* TASK DESCRIPTION
Copy every line from the data below in which the string "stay" can be found.

* PROVIDED RECORDS
Start of Block

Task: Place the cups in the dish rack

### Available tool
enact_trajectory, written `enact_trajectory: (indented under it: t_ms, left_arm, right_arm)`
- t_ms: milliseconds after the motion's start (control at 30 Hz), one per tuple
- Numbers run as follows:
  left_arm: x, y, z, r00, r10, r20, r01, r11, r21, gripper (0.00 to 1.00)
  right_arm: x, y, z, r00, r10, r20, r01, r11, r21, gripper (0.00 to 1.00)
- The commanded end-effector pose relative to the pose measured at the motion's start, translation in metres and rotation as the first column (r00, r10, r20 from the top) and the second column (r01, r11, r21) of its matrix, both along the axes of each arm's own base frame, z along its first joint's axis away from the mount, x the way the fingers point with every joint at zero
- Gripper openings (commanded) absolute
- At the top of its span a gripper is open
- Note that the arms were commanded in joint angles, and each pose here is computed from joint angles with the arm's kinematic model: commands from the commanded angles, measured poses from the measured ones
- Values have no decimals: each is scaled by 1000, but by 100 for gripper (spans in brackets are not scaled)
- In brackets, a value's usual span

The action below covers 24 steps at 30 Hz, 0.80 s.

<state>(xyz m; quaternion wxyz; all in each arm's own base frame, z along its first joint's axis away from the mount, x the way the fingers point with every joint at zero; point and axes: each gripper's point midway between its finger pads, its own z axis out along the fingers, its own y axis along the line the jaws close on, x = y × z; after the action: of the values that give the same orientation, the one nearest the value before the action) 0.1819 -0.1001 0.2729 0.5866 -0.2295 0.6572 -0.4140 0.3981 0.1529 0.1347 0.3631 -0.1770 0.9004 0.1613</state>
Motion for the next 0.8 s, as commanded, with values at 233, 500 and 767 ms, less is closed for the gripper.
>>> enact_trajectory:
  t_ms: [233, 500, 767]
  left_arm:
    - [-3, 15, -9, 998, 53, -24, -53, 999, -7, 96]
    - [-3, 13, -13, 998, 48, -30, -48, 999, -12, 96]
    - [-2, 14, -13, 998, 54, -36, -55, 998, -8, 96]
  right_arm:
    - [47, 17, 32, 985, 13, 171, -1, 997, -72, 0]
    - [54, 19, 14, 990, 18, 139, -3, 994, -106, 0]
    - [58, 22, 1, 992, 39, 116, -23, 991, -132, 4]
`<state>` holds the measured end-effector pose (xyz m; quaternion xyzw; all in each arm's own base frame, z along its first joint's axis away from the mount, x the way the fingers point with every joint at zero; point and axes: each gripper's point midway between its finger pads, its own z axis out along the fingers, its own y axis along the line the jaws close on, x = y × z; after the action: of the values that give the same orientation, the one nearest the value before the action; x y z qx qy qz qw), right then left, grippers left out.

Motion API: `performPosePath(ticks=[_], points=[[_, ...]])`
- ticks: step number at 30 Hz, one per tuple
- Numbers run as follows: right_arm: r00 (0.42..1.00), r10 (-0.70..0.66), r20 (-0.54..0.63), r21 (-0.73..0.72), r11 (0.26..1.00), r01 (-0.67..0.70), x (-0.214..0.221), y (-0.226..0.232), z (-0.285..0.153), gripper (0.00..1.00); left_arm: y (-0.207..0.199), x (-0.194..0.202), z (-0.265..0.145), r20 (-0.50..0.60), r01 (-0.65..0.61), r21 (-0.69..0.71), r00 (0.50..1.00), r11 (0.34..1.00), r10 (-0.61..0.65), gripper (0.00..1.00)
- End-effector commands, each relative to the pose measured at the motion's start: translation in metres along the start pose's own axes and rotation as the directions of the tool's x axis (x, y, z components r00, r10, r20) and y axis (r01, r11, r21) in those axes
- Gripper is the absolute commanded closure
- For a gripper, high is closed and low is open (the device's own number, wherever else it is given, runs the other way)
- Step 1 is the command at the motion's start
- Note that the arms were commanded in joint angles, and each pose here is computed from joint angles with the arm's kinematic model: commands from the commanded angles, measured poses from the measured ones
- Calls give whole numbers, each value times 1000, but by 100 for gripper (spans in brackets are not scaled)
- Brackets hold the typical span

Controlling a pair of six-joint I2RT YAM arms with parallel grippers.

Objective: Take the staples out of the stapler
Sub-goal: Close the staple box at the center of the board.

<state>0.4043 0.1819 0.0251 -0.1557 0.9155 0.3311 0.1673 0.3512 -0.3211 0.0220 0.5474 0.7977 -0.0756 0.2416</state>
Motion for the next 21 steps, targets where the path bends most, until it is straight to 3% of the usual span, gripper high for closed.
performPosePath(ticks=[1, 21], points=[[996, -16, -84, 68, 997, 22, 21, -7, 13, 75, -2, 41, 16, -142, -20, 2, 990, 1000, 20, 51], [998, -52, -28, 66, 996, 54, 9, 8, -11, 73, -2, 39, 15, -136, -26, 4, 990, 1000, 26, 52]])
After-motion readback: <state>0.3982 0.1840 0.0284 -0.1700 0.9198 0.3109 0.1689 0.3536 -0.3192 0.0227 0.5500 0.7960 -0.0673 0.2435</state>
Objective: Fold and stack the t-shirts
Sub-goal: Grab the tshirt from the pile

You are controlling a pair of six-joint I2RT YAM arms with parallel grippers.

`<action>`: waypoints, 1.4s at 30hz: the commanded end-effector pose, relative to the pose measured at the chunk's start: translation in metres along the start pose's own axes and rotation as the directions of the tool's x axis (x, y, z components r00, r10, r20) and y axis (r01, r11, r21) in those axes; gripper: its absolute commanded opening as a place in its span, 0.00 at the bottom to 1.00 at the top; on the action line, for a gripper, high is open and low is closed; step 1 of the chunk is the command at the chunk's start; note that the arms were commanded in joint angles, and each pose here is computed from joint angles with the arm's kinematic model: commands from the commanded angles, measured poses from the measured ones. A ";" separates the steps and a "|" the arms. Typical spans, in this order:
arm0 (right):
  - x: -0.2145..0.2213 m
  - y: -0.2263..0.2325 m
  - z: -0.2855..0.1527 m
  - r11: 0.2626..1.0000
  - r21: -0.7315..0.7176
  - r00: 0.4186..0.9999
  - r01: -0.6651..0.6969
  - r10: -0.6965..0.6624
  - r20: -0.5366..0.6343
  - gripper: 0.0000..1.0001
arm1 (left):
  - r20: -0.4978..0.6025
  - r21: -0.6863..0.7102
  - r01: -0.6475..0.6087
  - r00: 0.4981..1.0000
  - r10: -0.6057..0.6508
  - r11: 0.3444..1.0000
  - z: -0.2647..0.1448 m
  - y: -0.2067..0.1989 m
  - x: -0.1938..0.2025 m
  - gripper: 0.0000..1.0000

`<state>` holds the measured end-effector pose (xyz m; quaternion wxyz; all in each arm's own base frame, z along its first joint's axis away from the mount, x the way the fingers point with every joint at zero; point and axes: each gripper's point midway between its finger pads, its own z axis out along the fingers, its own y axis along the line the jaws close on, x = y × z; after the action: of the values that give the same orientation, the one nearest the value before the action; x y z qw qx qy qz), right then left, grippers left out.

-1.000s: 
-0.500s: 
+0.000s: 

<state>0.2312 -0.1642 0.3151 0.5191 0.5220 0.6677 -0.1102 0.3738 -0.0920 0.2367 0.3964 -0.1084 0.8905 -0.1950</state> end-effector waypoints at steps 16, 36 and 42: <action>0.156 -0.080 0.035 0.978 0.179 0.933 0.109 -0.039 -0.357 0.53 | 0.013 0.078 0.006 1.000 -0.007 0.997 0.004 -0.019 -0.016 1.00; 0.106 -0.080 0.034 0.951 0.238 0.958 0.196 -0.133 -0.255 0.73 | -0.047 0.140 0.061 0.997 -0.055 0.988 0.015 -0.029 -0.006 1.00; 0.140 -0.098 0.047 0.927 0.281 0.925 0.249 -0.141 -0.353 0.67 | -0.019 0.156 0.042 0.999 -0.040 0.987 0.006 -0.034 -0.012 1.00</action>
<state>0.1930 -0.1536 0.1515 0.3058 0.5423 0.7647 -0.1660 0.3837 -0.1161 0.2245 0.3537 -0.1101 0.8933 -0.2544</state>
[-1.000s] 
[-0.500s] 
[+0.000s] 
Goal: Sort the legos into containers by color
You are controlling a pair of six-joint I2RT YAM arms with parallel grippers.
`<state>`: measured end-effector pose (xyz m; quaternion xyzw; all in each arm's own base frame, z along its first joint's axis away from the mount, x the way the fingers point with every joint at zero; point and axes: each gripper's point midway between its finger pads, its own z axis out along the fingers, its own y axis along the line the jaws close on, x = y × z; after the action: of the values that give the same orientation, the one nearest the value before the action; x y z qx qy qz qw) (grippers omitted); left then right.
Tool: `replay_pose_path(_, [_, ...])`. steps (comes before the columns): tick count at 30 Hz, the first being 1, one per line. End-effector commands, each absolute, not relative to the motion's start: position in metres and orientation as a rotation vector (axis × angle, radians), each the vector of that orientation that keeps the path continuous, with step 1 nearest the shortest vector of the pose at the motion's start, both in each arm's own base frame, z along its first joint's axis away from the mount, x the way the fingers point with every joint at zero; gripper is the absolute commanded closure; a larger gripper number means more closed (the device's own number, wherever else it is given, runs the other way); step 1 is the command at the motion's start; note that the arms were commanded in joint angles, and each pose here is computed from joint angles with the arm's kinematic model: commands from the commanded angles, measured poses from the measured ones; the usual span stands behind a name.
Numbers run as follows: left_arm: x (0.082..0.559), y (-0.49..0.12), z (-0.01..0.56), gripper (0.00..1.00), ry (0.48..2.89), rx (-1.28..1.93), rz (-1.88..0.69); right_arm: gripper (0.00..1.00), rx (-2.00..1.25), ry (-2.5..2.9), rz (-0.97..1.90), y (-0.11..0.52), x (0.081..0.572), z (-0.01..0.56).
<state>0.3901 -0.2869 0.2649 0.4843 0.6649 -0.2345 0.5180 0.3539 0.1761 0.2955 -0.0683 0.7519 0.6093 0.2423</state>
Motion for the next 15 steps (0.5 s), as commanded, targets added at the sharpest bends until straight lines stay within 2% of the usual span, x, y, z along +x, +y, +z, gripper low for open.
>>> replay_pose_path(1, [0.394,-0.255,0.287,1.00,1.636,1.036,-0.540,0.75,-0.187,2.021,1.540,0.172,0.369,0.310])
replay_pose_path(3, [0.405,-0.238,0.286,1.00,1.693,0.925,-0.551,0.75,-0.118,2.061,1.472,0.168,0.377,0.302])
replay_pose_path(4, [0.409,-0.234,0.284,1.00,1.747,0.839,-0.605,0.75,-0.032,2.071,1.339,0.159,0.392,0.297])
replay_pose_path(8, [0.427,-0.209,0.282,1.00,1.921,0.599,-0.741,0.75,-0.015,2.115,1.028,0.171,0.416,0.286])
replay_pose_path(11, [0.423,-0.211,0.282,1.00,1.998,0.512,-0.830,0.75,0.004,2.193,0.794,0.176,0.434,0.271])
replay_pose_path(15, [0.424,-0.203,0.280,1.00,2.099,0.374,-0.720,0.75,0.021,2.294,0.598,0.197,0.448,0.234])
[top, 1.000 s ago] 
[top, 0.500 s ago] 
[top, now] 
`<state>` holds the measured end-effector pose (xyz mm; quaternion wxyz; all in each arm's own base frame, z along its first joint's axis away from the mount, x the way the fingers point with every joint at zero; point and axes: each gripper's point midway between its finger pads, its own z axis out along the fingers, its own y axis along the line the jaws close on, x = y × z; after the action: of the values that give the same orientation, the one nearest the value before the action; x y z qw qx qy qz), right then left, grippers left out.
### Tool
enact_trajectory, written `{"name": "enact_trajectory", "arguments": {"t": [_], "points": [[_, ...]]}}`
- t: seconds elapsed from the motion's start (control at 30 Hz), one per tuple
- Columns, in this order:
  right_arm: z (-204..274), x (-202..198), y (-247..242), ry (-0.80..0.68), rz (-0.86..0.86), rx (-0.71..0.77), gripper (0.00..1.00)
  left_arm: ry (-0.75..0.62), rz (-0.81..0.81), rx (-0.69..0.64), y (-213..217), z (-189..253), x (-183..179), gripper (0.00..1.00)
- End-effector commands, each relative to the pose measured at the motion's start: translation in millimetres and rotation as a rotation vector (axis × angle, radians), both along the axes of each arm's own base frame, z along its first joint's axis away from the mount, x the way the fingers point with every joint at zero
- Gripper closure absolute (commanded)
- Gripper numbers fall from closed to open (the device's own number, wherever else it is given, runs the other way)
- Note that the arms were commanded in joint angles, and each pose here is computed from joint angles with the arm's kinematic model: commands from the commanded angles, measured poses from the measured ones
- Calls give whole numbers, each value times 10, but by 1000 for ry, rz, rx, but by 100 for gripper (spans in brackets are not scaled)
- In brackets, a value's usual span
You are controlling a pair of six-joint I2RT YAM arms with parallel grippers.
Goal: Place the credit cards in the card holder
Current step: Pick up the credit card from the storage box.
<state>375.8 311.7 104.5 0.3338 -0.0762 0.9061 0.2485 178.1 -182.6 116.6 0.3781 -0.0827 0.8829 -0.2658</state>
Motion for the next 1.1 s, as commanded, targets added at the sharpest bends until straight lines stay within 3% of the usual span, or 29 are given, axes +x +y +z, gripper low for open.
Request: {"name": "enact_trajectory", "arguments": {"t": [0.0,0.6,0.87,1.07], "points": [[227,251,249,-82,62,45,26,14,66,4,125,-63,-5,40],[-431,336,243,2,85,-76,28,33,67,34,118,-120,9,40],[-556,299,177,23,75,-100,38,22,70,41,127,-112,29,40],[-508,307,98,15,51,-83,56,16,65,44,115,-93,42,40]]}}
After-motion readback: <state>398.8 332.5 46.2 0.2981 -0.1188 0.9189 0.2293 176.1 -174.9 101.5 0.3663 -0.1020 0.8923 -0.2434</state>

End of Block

* EXERCISE RESPONSE
Motion for the next 15 steps (0.5 s), as commanded, targets added at the sharpest bends until straight lines stay within 2% of the usual span, x, y, z along +x, +y, +z, gripper low for open.
Motion for the next 1.1 s, as commanded, targets added at the sharpest bends until straight lines stay within 3% of the usual span, or 29 are given, axes +x +y +z, gripper low for open.

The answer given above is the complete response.